3.1 – Liberatório: libera o devedor ante o credor originário.

3.2 – Translativo (substituição de credor): substitui o credor, transmitindo ao novo (terceiro) os direitos de crédito do primitivo.

• Na sub-rogação legal, o sub-rogado somente pode reclamar do devedor aquilo que houver desembolsado (art. 350 C.C./02);

• Na sub-rogação convencional, por ser contratual e passível à vontade das partes, pode ser
determinado que haja sub-rogação total mesmo não ocorrendo desembolso integral da quantia necessária a satisfação do crédito primitivo.

4. Sub-rogação parcial: “o credor originário, só em parte reembolsado, terá preferência ao sub-rogado, na cobrança da divida restante, se os bens do devedor não chegarem para saldar inteiramente o que a um e outro dever.” (art. 351, C.C./02).

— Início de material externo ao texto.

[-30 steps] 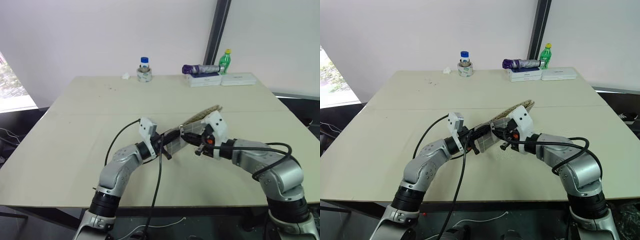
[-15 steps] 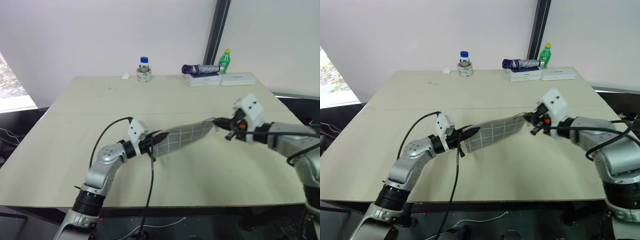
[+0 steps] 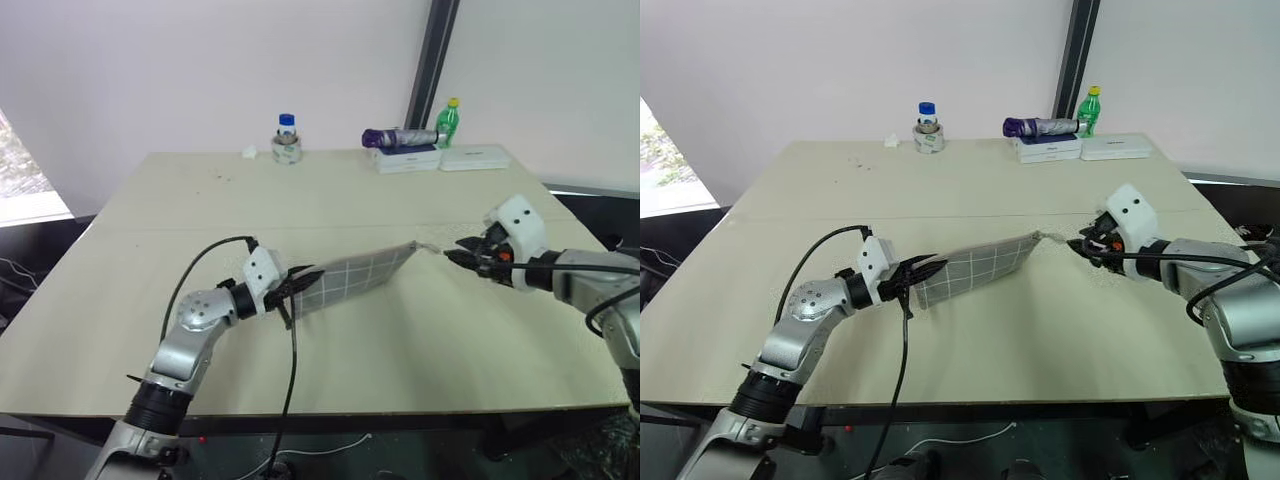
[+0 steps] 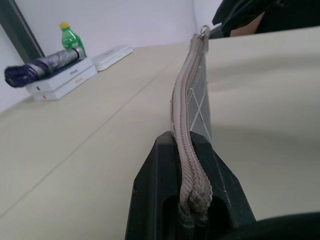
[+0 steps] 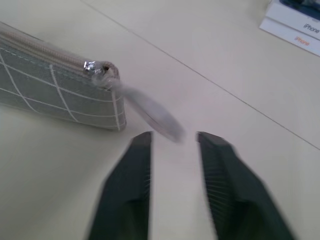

- Quando o terceiro paga apenas uma parte do débito, torna-se sub-rogado apenas desta parcela, permanecendo o credor primitivo com a preferência na cobrança restante. No caso de mais de uma pessoa sub-rogar tal crédito, não há entre eles preferência alguma, sujeitando-se a regra da igualdade dos credores (apenas o originário é preferencial).